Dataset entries
★ ★ ★ ★ ★

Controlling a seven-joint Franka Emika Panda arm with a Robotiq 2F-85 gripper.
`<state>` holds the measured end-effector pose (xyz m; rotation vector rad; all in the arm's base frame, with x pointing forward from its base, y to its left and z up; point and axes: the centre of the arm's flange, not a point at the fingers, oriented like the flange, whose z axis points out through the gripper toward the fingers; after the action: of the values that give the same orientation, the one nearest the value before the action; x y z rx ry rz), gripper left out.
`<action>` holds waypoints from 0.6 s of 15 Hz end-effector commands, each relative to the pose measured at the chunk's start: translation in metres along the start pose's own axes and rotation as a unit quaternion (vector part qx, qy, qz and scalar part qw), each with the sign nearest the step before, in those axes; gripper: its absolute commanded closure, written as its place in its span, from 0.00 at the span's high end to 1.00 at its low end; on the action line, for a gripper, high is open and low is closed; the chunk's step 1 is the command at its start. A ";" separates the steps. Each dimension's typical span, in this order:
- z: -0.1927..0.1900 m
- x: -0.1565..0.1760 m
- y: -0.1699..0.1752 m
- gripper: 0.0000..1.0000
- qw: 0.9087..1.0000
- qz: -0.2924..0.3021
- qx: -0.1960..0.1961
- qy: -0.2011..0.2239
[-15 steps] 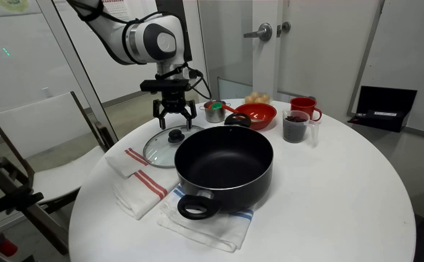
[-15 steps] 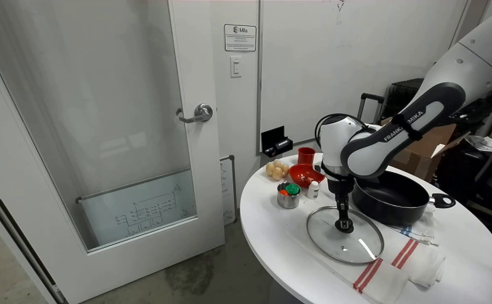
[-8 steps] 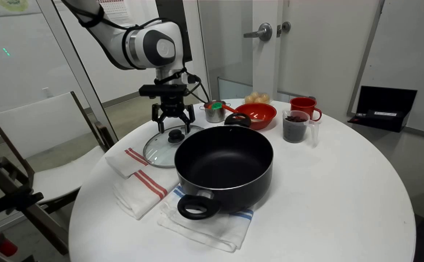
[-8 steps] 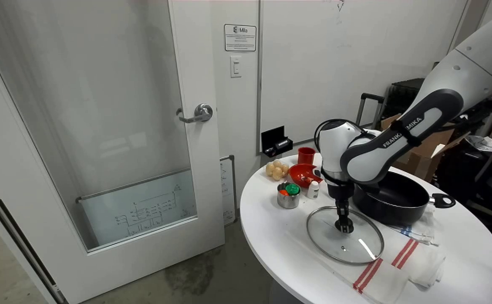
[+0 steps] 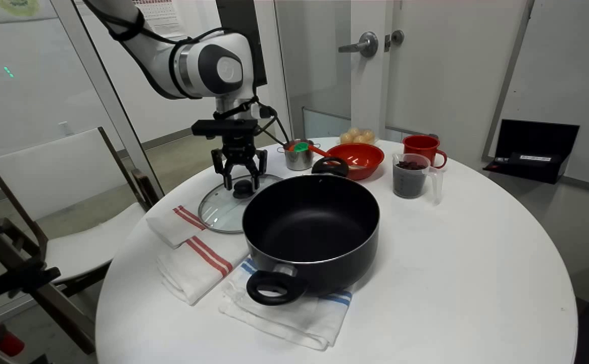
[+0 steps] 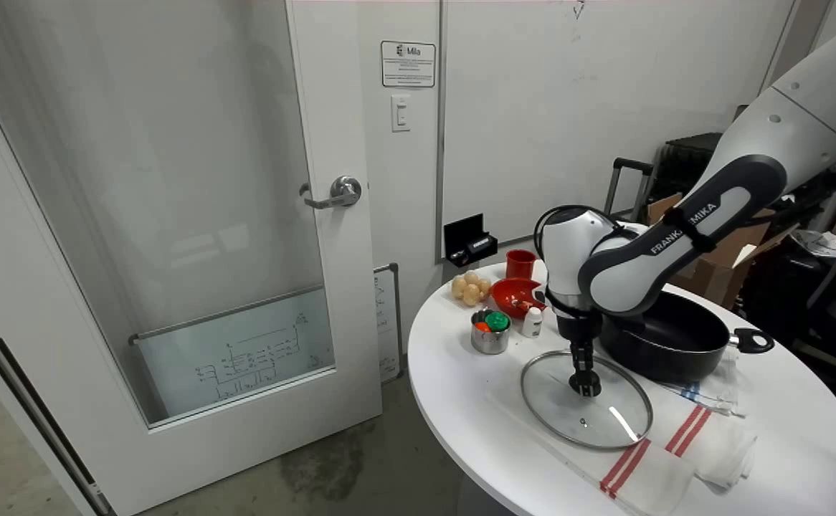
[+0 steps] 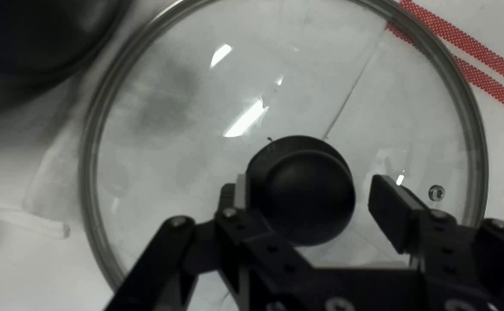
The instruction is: Put the lid on the pot
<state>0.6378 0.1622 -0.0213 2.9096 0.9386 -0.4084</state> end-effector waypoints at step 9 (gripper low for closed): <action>-0.020 -0.002 -0.017 0.26 1.000 0.007 -0.024 0.009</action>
<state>0.6410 0.1652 -0.0157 2.9080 0.9186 -0.3869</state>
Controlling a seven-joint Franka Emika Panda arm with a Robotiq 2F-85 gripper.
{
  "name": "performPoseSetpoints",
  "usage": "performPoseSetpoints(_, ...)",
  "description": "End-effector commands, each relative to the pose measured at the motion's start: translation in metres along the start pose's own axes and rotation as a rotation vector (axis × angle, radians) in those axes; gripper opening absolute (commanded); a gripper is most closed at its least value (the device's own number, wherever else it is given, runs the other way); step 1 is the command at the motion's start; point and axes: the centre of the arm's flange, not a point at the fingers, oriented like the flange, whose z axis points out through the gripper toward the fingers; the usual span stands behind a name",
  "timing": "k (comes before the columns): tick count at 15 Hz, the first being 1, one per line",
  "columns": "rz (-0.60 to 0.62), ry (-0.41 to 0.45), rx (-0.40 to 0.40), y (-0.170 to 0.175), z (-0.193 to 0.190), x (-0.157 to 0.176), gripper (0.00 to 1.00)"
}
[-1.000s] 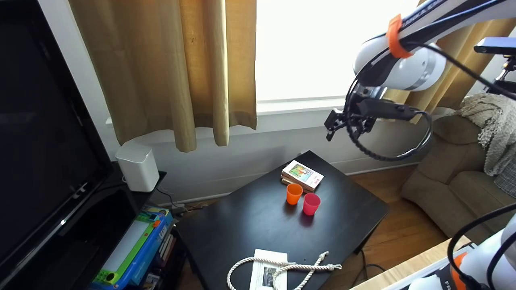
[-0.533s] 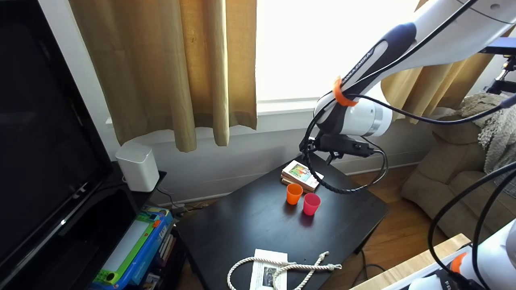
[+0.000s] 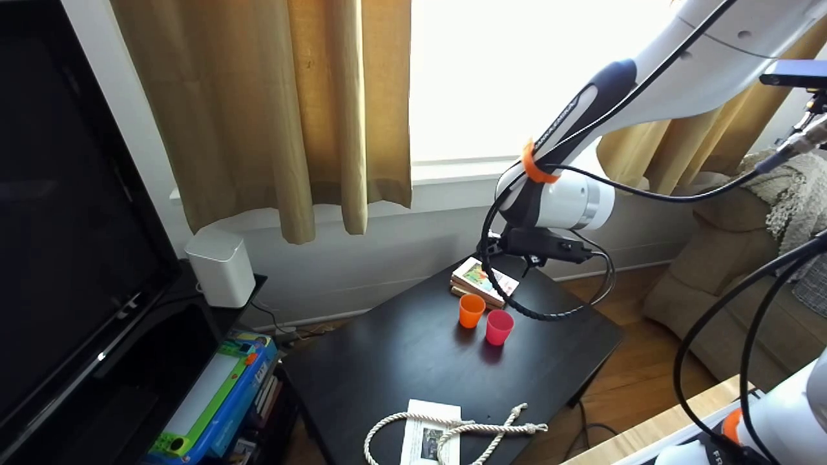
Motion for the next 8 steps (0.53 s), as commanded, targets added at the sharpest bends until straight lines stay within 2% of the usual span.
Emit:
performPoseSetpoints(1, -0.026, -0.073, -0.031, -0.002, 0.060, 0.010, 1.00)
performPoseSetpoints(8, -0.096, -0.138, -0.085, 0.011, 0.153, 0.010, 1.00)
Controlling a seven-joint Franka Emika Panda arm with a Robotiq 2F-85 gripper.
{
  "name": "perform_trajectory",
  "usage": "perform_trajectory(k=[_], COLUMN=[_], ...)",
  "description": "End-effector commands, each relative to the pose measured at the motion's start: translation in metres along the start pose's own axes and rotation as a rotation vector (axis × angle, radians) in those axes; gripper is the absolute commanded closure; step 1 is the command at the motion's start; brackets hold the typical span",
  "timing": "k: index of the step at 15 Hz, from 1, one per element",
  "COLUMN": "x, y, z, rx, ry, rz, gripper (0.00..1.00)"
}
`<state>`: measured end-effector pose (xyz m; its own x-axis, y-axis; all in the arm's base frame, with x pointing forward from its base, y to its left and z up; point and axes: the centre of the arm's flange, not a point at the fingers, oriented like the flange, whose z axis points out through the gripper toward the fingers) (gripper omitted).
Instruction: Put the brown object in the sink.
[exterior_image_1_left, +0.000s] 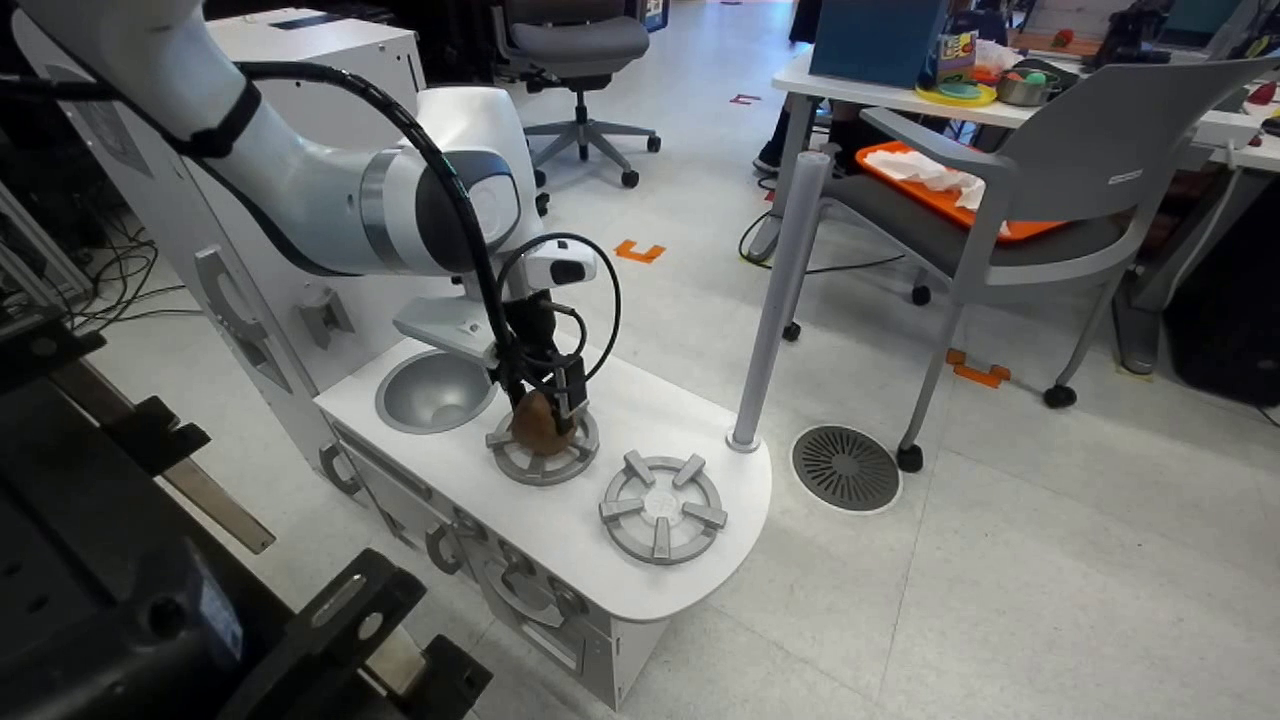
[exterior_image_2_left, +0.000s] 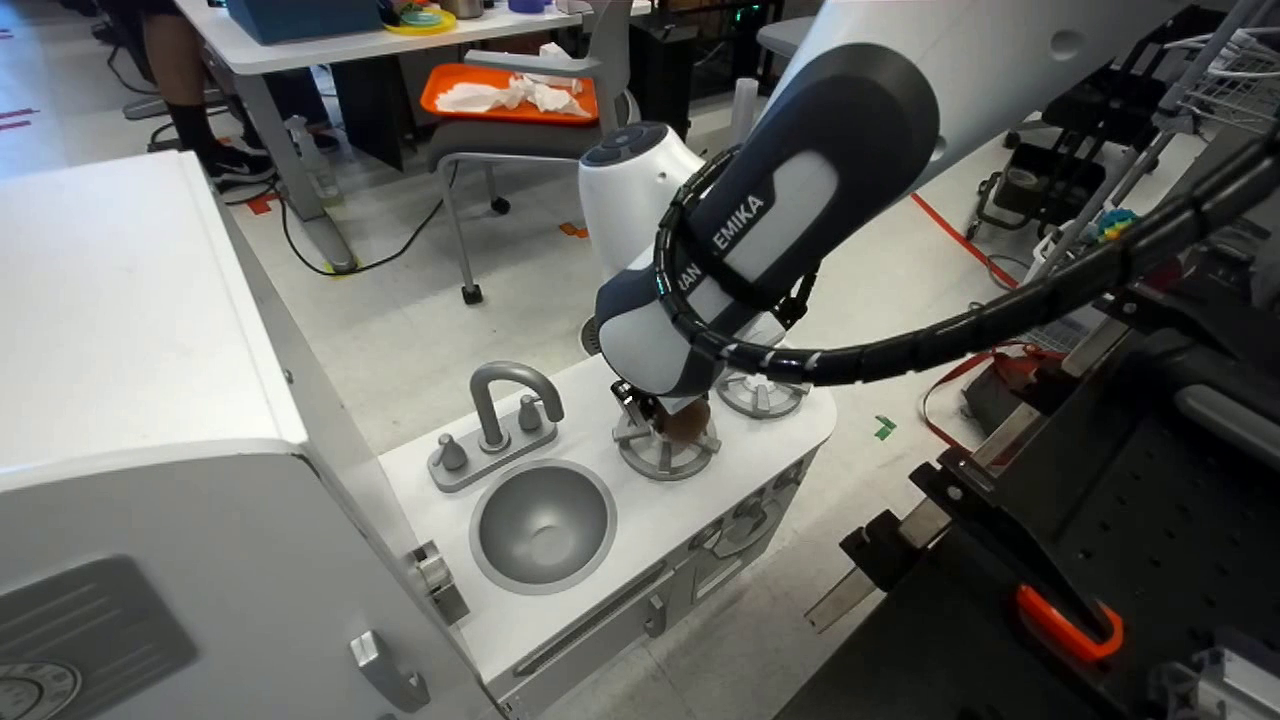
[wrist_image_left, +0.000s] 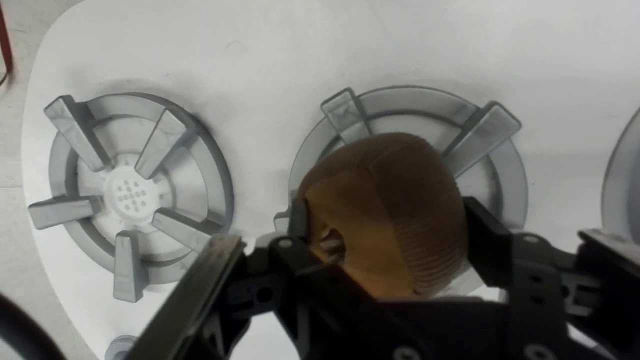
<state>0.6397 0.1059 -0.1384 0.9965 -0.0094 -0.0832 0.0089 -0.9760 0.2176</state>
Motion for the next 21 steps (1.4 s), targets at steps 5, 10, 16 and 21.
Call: perform_trajectory(k=[5, 10, 16, 21], x=[0.015, -0.007, 0.001, -0.009], y=[-0.032, -0.069, -0.116, -0.137], z=[-0.019, -0.066, -0.031, 0.002], rx=[-0.044, 0.134, 0.098, 0.064], ry=[-0.038, -0.001, 0.013, 0.062], rz=[0.021, -0.161, -0.279, -0.468], gripper=[0.84, 0.96, 0.95, 0.95])
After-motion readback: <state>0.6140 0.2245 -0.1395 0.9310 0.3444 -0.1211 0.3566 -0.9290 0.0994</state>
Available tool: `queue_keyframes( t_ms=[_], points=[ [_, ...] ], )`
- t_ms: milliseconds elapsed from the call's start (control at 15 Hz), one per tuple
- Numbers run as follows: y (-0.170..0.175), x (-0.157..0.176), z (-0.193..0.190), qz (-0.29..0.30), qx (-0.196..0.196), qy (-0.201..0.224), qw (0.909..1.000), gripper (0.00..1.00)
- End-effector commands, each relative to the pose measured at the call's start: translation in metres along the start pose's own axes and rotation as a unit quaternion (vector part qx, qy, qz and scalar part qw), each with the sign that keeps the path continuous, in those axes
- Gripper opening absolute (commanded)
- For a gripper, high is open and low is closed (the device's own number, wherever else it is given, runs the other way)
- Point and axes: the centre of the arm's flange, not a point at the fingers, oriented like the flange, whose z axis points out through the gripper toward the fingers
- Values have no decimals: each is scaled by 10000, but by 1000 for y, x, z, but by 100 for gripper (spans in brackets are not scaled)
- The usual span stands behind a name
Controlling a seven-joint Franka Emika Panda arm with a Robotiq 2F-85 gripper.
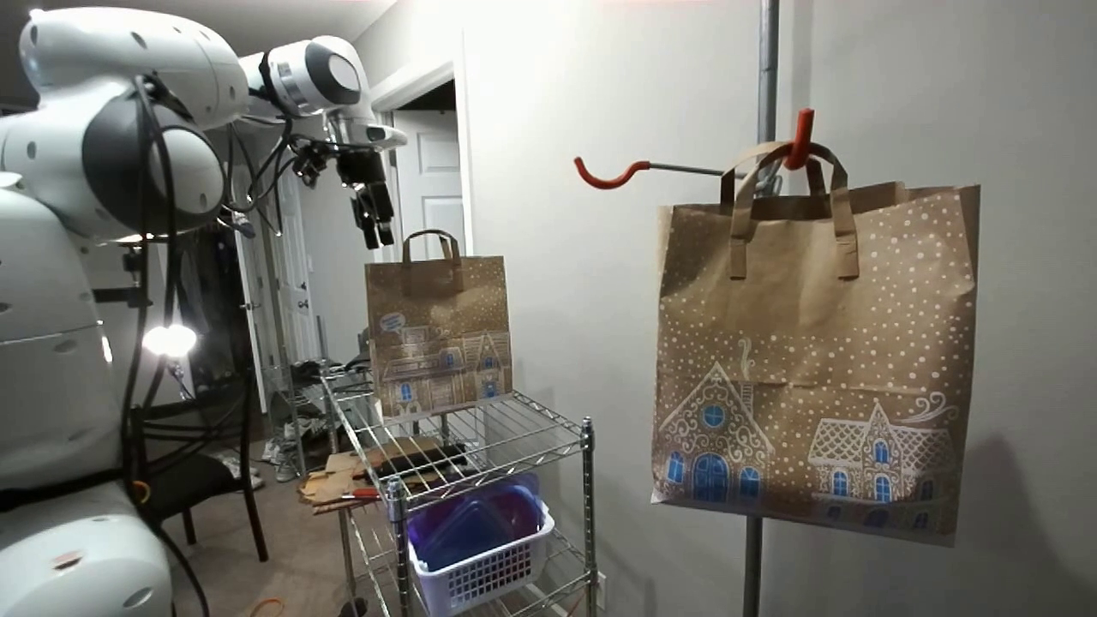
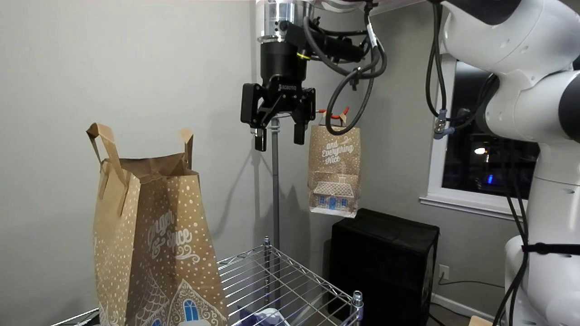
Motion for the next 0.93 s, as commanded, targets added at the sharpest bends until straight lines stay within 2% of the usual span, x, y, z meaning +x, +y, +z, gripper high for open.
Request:
queue_keyframes(
  t_ms=[0, 267, 533, 800, 867],
  points=[
    [0, 0, 0, 0, 0, 0, 10000, 100],
    [0, 0, 0, 0, 0, 0, 10000, 100],
    [-20, 33, 7, -123, 112, 193, 9997, 100],
    [-52, 65, 8, -258, 447, 448, 9977, 100],
    [-61, 69, 4, -384, 662, 501, 9958, 100]
  ],
)
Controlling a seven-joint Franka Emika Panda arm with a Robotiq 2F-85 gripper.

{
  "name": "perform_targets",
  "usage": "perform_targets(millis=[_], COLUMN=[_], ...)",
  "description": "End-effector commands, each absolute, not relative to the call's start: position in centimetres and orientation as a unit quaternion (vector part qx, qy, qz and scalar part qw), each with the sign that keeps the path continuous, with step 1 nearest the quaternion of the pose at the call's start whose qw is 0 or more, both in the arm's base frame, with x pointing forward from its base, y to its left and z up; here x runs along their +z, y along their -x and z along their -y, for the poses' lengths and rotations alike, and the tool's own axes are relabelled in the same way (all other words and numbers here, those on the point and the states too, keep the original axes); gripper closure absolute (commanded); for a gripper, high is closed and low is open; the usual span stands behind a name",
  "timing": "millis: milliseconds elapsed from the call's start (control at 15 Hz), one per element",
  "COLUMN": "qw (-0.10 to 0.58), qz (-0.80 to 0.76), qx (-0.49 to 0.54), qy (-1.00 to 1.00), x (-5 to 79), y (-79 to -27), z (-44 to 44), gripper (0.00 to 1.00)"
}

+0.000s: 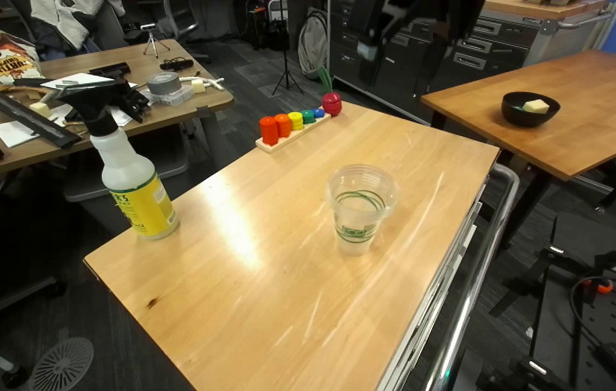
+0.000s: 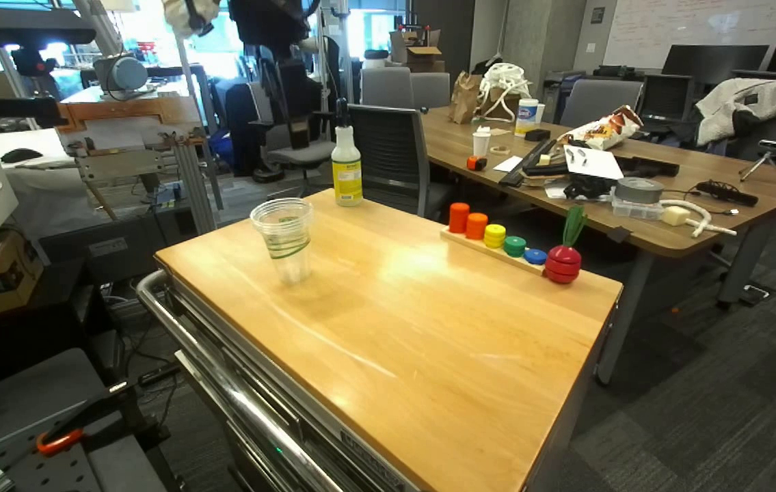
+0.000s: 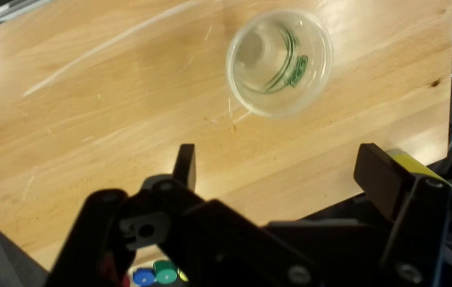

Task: Stack the cups together

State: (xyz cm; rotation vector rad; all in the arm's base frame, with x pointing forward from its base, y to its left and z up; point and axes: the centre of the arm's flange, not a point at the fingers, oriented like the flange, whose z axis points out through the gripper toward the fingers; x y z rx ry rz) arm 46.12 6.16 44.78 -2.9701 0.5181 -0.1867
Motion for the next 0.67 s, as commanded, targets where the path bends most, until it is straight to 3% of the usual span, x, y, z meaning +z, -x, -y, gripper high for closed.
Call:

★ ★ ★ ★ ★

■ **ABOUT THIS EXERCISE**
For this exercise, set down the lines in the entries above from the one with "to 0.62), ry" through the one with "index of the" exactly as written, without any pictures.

■ **SOLUTION**
  "columns": "rz (-0.60 to 0.62), ry (-0.41 to 0.45), rx (-0.40 to 0.40), y (-0.170 to 0.175), z (-0.193 to 0.190), x (-0.157 to 0.176), gripper (0.00 to 1.00)"
}
[-1.000s] 
[-0.533s] 
[+0.000s] 
Motion for the next 8 steps (0.53 s), as commanded, targets added at the sharpest bends until straight lines stay within 2% of the usual span.
Emit:
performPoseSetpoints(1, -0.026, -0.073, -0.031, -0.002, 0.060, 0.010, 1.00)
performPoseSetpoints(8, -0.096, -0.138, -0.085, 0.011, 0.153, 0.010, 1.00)
Controlling a seven-joint Franka Emika Panda arm with a Robotiq 2F-85 gripper.
{
  "name": "perform_trajectory",
  "usage": "perform_trajectory(k=[_], COLUMN=[_], ...)",
  "description": "End-effector commands, each relative to the pose measured at the motion's start: translation in metres along the start pose's own axes and rotation as a rotation vector (axis × angle, radians) in those axes; gripper is the absolute commanded closure; step 1 is the command at the motion's start; brackets hold the typical span",
  "timing": "k: index of the step at 15 Hz, from 1, one per element",

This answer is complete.